Relationship Between Brugada Syndrome and Poisoning
Ali Kemal ERENLER, Seval KOMUT, Mustafa ÇAPRAZ and Ahmet BAYDIN
Brugada syndrome is an inherited arrhythmogenic disease, characterised by a coved-type ST segment elevation in right precordial leads and an increased risk of sudden cardiac death due to ventricular arrhythmia. Electrocardiographic patterns of the disease is divided into three as: a) type I, characterized by a coved-type ST-segment elevation ≥ 2 mm in more than one right precordial lead (V1-V3), followed by negative T wave; b) type II, characterized by ST-segment elevation ≥ 2 mm in right precordial leads followed by positive or biphasic T waves, resulting in a saddleback configuration; and c) type III, defined as any of the 2 previous types if ST-segment elevation is ≤ 1 mm.

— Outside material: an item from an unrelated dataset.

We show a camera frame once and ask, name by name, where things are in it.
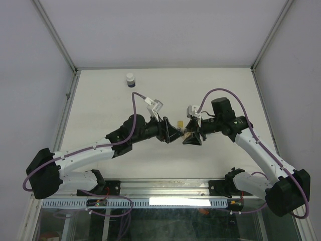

Although genetic basis of the disease is described (mutations in SCN5A, a cardiac sodium channel gene, transmitted in an autosomal dominant pattern), there is a lack of information about its relationship with triggering factors, particularly toxins. Even though the literature knowledge mainly depends on case reports, in this review, our aim was to investigate the relationship between BrS and toxins, and create awareness on clinicians about this fatal entity.